=== What the task requires ===
From the first line to the last, repeat the data exactly and drop the pictures.

=== Material shown ===
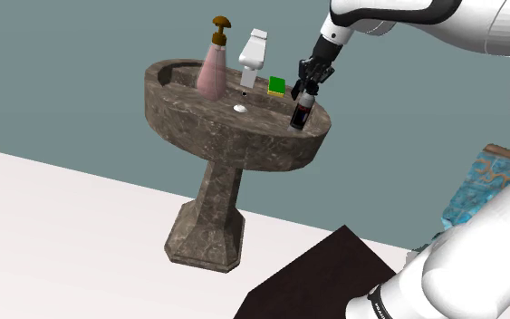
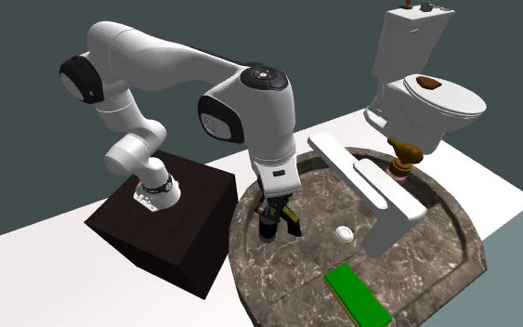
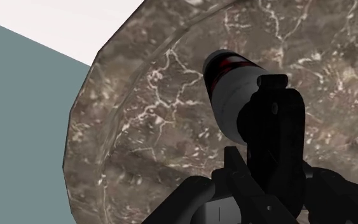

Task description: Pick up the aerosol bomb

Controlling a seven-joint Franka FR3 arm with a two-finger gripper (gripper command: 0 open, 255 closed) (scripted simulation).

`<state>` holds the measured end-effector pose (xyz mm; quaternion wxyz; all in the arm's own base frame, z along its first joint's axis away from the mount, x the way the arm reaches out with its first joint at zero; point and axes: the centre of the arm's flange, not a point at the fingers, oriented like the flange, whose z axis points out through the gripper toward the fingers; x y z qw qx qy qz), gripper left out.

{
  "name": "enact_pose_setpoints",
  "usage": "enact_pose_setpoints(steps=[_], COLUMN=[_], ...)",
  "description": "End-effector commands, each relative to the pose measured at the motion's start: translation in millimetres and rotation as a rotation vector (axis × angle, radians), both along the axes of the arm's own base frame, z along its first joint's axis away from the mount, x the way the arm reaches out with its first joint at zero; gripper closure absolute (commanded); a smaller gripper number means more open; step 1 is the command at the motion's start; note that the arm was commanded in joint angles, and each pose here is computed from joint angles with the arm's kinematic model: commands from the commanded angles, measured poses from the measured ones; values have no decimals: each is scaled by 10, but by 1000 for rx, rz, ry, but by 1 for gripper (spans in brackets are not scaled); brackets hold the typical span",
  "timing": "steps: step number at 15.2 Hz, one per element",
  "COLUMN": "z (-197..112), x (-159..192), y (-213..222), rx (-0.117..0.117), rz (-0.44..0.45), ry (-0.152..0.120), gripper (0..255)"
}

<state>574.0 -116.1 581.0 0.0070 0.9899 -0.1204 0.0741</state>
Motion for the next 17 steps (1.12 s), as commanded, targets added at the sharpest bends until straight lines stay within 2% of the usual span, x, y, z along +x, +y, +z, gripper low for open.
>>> enact_pose_setpoints(steps=[1, 15, 17], z=[43, 782, 790], x=[3, 4, 4], y=[-1, -1, -1], rx=[0, 0, 0], rz=[0, 0, 0], ry=[2, 2, 2], gripper=[255, 255, 255])
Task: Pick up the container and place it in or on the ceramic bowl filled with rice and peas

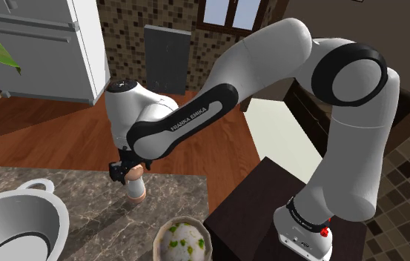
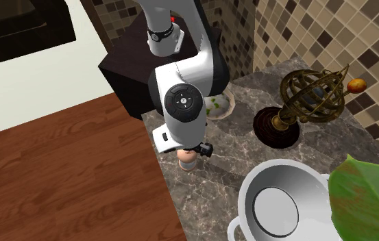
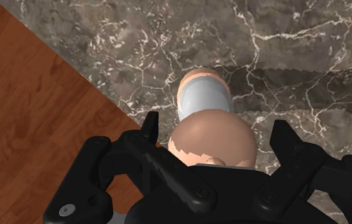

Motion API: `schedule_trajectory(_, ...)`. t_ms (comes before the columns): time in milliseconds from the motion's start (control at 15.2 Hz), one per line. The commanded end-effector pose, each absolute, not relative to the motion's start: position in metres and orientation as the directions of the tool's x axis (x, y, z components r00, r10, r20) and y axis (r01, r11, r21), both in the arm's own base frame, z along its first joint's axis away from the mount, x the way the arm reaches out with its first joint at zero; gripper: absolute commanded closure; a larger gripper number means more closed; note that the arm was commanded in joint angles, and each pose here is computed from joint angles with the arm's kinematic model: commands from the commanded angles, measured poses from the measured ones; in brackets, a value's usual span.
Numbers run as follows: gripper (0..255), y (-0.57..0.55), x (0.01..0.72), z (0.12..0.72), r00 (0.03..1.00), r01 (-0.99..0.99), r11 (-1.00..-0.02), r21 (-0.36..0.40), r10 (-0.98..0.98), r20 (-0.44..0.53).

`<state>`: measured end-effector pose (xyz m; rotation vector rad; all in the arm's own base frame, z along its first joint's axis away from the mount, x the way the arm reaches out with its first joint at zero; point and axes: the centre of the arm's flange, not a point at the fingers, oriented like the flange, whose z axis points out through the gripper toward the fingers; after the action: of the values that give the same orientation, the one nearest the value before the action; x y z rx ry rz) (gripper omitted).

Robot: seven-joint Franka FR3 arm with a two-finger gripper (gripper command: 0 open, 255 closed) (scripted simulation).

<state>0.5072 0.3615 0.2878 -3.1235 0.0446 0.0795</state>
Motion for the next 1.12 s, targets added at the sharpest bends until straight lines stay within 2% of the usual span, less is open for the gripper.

=== Answer below ===
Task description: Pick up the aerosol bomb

Controlling a seven-joint Franka FR3 arm with a two-finger gripper (gripper command: 0 open, 255 closed) (scripted simulation).

`<state>` holds the measured end-effector pose (xyz mm; quaternion wxyz; all in the arm's own base frame, z along its first joint's axis away from the mount, x the way the arm reaches out with its first joint at zero; point and axes: the centre of the arm's flange, not a point at the fingers, oriented like the flange, whose z axis points out through the gripper toward the fingers; x y z qw qx qy qz), gripper left out.

{
  "name": "enact_pose_setpoints",
  "usage": "enact_pose_setpoints(steps=[_], COLUMN=[_], ...)",
  "description": "End-effector commands, each relative to the pose measured at the motion's start: translation in millimetres and rotation as a rotation vector (axis × angle, radians), both along the axes of the arm's own base frame, z along its first joint's axis away from the mount, x the way the arm reaches out with its first joint at zero; gripper closure absolute (commanded); a smaller gripper number means more open; step 1 is the command at the motion's start; note that the arm was commanded in joint angles, and each pose here is computed from joint angles with the arm's kinematic model: commands from the commanded angles, measured poses from the measured ones; values have no decimals: each is scaled by 10, but by 1000 for rx, rz, ry, but by 1 for gripper (spans in brackets are not scaled); brackets hold the typical span",
  "timing": "steps: step number at 15.2 Hz, one per element",
  "COLUMN": "z (-197..112), x (-159..192), y (-213..222), rx (-0.117..0.117), rz (-0.44..0.45), ry (-0.152..0.120), gripper (0..255)"
}

<state>574.0 -116.1 581.0 0.0070 0.9899 -0.1204 0.0741</state>
Motion for the next 17 steps (1.12 s), as commanded, targets added at the sharpest bends until straight lines stay within 2% of the usual span, x, y, z along +x, +y, +z, gripper low for open.
>>> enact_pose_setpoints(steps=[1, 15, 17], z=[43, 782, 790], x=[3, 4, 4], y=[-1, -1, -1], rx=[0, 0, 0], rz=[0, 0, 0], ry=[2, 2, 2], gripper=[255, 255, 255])
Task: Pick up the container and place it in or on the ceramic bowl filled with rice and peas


Motion API: `schedule_trajectory(_, ...)`. t_ms (comes before the columns): time in milliseconds from the motion's start (control at 15.2 Hz), one per line. The commanded end-effector pose, each absolute, not relative to the motion's start: position in metres and orientation as the directions of the tool's x axis (x, y, z components r00, r10, r20) and y axis (r01, r11, r21), both in the arm's own base frame, z along its first joint's axis away from the mount, x the way the arm reaches out with its first joint at zero; gripper: absolute commanded closure; a larger gripper number means more closed; note that the arm was commanded in joint angles, and each pose here is computed from joint angles with the arm's kinematic model: commands from the commanded angles, measured poses from the measured ones; in brackets, a value's usual span.
Numbers run as follows: gripper (0..255), y (-0.57..0.55), x (0.01..0.72), z (0.12..0.72), r00 (0.03..1.00), r01 (-0.99..0.99), r11 (-1.00..-0.02), r21 (-0.36..0.40), r10 (-0.98..0.98), r20 (-0.44..0.53).

`<state>`: measured end-effector pose (xyz m; rotation vector rad; all in the arm's own base frame, z along its first joint's axis away from the mount, x the way the arm reaches out with its first joint at zero; point and axes: the centre of the arm's flange, not a point at the fingers, oriented like the flange, whose z axis points out through the gripper toward the fingers; after the action: of the values that give the same orientation, the one nearest the value before the action; x y z rx ry rz) (gripper omitted).

Robot: seven-joint Franka FR3 arm with a two-finger gripper (gripper command: 0 open, 255 closed) (scripted simulation).

<state>0.5072 0.3615 0.2878 -3.1235 0.0446 0.0795</state>
Motion for the next 1.12 s, targets added at the sharpest bends until straight lines stay within 2% of the usual span, less is open for the gripper.

No more work remains in this exercise.